### Task requirements
If a line in the data holds "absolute", copy that line out in full.

[Collected data Boundary: Start]

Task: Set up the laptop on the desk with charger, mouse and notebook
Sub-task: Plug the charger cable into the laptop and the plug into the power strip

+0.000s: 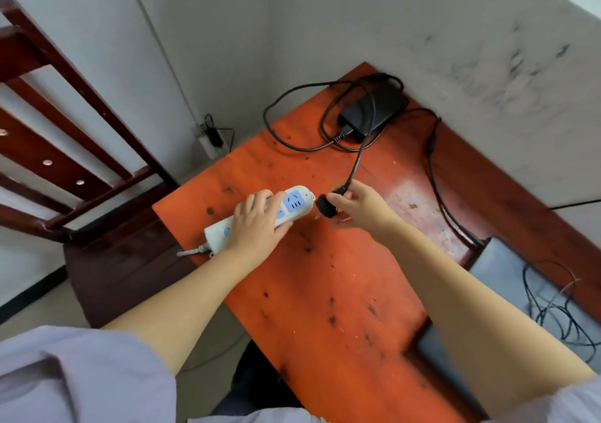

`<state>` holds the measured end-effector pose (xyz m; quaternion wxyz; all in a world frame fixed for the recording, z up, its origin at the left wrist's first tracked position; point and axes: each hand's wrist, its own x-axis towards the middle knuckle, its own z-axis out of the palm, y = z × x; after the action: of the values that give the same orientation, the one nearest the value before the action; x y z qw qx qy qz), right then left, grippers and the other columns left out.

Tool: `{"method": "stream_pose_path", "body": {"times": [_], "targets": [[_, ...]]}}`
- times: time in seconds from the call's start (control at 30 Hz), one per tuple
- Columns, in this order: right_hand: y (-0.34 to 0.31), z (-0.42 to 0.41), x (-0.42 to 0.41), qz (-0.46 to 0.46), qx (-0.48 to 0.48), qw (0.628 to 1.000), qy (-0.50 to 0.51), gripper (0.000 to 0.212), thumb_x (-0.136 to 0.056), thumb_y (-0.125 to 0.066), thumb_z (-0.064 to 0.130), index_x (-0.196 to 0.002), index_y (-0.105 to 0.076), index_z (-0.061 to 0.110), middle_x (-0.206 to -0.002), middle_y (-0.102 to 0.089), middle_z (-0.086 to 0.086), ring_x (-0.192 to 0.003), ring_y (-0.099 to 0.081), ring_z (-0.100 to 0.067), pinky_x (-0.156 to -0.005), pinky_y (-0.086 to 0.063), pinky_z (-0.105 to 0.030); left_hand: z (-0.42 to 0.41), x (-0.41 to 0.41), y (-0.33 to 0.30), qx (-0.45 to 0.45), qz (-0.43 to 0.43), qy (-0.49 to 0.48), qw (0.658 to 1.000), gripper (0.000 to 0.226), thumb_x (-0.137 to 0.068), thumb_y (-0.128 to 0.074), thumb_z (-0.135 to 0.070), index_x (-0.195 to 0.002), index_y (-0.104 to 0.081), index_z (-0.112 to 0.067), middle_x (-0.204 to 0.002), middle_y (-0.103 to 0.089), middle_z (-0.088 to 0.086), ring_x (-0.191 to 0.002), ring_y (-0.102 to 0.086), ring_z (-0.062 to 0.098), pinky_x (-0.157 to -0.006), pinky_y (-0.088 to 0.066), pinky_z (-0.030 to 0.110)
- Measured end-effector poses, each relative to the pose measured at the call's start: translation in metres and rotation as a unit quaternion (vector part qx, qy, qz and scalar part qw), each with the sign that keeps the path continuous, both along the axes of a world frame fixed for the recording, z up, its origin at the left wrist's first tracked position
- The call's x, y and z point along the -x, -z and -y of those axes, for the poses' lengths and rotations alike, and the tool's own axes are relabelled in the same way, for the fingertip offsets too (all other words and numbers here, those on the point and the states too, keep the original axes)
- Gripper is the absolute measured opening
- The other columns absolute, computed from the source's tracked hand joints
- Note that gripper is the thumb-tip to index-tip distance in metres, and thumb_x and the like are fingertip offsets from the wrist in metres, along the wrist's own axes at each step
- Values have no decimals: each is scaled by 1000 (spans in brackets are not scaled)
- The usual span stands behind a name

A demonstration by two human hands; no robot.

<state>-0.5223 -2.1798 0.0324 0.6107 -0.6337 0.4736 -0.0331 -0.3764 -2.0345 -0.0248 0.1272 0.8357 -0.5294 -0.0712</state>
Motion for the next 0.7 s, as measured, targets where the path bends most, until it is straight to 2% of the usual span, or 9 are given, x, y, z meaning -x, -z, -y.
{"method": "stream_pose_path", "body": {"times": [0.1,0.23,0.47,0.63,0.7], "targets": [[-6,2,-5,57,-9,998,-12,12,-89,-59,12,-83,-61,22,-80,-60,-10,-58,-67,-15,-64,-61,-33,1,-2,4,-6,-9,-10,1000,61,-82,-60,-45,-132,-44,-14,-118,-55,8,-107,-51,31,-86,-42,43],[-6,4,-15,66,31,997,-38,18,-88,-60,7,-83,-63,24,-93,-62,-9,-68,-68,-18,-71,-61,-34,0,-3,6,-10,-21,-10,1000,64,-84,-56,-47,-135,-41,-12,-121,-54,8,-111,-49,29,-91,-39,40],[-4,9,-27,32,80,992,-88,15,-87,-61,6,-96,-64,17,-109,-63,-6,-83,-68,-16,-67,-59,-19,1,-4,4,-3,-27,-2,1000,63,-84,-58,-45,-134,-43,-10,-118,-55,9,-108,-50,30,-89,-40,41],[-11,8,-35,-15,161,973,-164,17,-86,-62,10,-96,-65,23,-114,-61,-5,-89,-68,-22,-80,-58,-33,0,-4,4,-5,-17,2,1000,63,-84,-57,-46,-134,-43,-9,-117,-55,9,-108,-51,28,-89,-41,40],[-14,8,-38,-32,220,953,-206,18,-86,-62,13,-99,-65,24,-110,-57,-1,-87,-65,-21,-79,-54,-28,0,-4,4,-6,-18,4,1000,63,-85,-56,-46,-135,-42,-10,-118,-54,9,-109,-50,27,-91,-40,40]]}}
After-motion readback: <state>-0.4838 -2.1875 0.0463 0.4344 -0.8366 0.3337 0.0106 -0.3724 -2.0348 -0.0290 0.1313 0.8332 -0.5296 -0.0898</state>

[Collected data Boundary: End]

### The completed task
- Gripper is the absolute measured opening
- The other columns absolute, computed from the source's tracked hand joints

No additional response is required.